La bicoque n'avait aucun autre confort. Pas d'eau, pas d'électricité, pas d'appareils ménagers... Rien... Plus tard, les choses s'amélioreraient... Les potes amenèrent quelques bibelots, et, vers la fin, un groupe électrogène. En attendant, il s'éclairait à la bougie. Ses rations étaient dans un garde manger en bois. Lorsque nous descendions là bas, armés d'hectolitres de Pastis, nous déversions nos victuailles sur la table et après de nombreuses libations, nous nous répandions là où nous pouvions, pour cuver notre alcool. Il y avait une sorte de grenier ouvert où étaient posés au sol de vieux matelas. On s'y retrouvait entremêlés, à deux doigts des étoiles, les mains d'une fille enserrés dans nos doigts…
Gilles étaient un ancien de Peugeot. Il avait fuit l'usine. A Sochaux-Montbéliard, l'usine prenait les vies. Elle te happait au sortir de l'école et te marquait à la chaîne. Paysans du Doubs, immigrés d'Afrique du nord ou de l'ex-Yougoslavie, fils de mineurs... Tout était bon pour engraisser le moloch. L'usine «moderne» écrasait, par des cadences de plus en plus intenses, les doigts des ouvriers, les nerfs des ouvriers, les rêves des ouvriers. Le moindre de tes soupirs était quantifié, codifié et anéanti. L'usine englobait tout et pour assurer sa puissance, elle avait construit le stade de foot au cœur de son antre. Elle pouvait tout se permettre et donner sa part d'illusion à l'ouvrier, la part du pauvre, la partie de foot…
L'usine c'était aussi la répartition militaire des tâches. Les petits chefs, le syndicat facho (le SIA), les œuvres de «bienfaisance», la retraite au dernier moment, lorsque tu es bien cassé, juste plus bon qu'à crever. L'usine, c'était le bruit, les blessures, les reins bousillés, les mains ravagées. L'usine, c'était aussi les sabotages conscients, les vis mal calibrées, les fautes de montages, les finitions pas finies...
L'usine c'était tout pour ces salauds de riches, ceux qui gouvernent, ceux qui font les lois, ceux qui nous dictent leur morale, ceux qui, de tout temps, pendent et tuent, ceux qui croient à la vertu soldatesque, ceux qui nous aiment soumis, ceux qui nous méprisent…
A l'aube des années 80, Gilles s'était barré de là. Il avait été le plus loin possible se terrer dans cette tanière, au fond de la montagne, au bout du chemin. Il voulait vivre sans contrainte, goûter la liberté que les puissants nous volent, se reposer aux gré des saisons, en écoutant le vent se lover entre les arbres, en cueillant les champignons que le soleil faisait se lever, en descendant se rafraîchir au fil de l'eau du ruisseau. Gilles a tenté d'oublier le monde, notre monde mécanique, modernement ennuyeux, cruellement sanguin. Gilles parlait peu, l'usine lui avait asséché la parole. Il avait ses amis avec qui il partageait tout et sa plus grande richesse, son sourire d'ouvrier que les années d'usine n'avaient pas réussi à effacer. Un sourire timide, discret, sincère... Un de ces trucs que n'auront jamais les riches.

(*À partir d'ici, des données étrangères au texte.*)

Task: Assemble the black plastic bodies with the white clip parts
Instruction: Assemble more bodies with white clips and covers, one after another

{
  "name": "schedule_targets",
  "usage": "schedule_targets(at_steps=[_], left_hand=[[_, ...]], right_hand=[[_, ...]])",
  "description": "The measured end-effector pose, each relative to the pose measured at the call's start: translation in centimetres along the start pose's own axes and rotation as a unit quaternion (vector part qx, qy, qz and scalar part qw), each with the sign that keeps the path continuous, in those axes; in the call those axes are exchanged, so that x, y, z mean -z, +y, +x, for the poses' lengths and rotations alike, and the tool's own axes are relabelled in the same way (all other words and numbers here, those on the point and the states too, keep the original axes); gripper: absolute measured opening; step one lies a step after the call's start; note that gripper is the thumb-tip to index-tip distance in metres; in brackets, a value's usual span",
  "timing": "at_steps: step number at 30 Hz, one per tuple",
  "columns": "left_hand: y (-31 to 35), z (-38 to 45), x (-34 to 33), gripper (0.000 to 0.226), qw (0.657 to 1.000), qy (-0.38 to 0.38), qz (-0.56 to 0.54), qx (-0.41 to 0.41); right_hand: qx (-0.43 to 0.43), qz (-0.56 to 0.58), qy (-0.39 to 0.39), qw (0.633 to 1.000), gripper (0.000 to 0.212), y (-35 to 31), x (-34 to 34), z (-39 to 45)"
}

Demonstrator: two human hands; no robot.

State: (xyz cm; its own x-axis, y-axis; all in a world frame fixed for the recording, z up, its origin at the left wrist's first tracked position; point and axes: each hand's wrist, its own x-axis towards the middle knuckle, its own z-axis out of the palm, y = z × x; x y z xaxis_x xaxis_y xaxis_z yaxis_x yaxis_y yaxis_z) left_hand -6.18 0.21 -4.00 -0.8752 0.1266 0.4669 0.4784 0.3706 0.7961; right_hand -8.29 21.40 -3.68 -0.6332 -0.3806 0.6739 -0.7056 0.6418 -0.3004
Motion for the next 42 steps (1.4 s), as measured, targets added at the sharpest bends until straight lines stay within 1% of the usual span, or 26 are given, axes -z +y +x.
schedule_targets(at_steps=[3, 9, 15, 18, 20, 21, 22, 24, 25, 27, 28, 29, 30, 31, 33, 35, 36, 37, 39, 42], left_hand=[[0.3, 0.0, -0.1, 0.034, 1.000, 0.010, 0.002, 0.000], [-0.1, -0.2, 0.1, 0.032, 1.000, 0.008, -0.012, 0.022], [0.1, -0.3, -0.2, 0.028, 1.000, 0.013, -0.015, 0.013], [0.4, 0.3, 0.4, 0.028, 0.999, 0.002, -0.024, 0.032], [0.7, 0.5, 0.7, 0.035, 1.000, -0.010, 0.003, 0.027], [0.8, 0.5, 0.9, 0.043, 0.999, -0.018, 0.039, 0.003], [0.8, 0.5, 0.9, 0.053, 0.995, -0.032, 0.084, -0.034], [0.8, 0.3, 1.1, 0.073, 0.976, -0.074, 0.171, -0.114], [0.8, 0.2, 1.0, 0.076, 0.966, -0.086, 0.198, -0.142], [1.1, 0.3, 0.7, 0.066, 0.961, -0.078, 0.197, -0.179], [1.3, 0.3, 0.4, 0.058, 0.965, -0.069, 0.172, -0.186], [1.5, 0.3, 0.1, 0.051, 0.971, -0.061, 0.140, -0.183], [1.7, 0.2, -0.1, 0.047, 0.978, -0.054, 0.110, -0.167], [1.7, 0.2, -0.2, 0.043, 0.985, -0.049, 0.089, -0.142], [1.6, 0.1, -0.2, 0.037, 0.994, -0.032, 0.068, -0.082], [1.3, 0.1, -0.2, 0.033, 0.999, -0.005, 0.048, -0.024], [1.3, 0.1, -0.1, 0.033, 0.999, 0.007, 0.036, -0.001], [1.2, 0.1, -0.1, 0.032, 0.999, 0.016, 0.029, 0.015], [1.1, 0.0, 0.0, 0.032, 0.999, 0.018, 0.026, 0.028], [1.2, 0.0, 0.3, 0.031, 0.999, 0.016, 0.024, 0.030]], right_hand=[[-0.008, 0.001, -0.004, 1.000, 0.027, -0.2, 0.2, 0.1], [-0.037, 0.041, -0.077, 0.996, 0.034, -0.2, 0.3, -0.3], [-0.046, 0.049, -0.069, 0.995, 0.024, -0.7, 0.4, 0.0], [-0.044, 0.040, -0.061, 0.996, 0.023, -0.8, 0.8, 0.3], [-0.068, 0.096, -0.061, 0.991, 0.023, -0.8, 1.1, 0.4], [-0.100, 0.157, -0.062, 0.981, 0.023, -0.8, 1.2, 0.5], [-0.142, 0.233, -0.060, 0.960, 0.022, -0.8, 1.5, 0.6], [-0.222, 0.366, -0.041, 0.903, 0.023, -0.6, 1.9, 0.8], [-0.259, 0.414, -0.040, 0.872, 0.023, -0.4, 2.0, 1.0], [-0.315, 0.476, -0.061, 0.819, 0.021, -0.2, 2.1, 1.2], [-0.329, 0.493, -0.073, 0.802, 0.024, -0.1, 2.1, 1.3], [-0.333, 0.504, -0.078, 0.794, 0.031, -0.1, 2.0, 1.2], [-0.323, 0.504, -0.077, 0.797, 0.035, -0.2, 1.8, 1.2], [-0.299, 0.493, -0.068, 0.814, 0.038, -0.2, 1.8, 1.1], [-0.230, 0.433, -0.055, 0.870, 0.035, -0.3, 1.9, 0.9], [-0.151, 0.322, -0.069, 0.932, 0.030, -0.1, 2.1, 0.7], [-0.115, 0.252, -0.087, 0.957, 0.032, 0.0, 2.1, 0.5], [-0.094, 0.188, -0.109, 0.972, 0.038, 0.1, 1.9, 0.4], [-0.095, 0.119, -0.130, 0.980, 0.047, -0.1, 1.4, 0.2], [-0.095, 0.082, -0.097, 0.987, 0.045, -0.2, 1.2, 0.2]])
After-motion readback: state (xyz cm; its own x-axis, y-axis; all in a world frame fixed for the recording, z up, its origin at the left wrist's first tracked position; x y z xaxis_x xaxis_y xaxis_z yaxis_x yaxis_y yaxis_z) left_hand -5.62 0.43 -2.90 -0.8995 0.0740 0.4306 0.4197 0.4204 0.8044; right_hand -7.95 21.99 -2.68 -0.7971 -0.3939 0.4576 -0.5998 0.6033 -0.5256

Gilles buvait beaucoup. C'était comme s'il ne parvenait pas, malgré tout, à oublier l'horreur industrielle qu'il avait subi... La galère du monde du travail... Un monde de merde…
Gilles s'est éteint il y une trentaine de mois... De maladie, d'usine, d'alcool, de vie volée... Il est enterré dans le petit cimetière de Castans, celui qui nous donne le bonjour en arrivant, à gauche, au village. Loin, très loin des fureurs de l'usine et de ses copeaux rougis.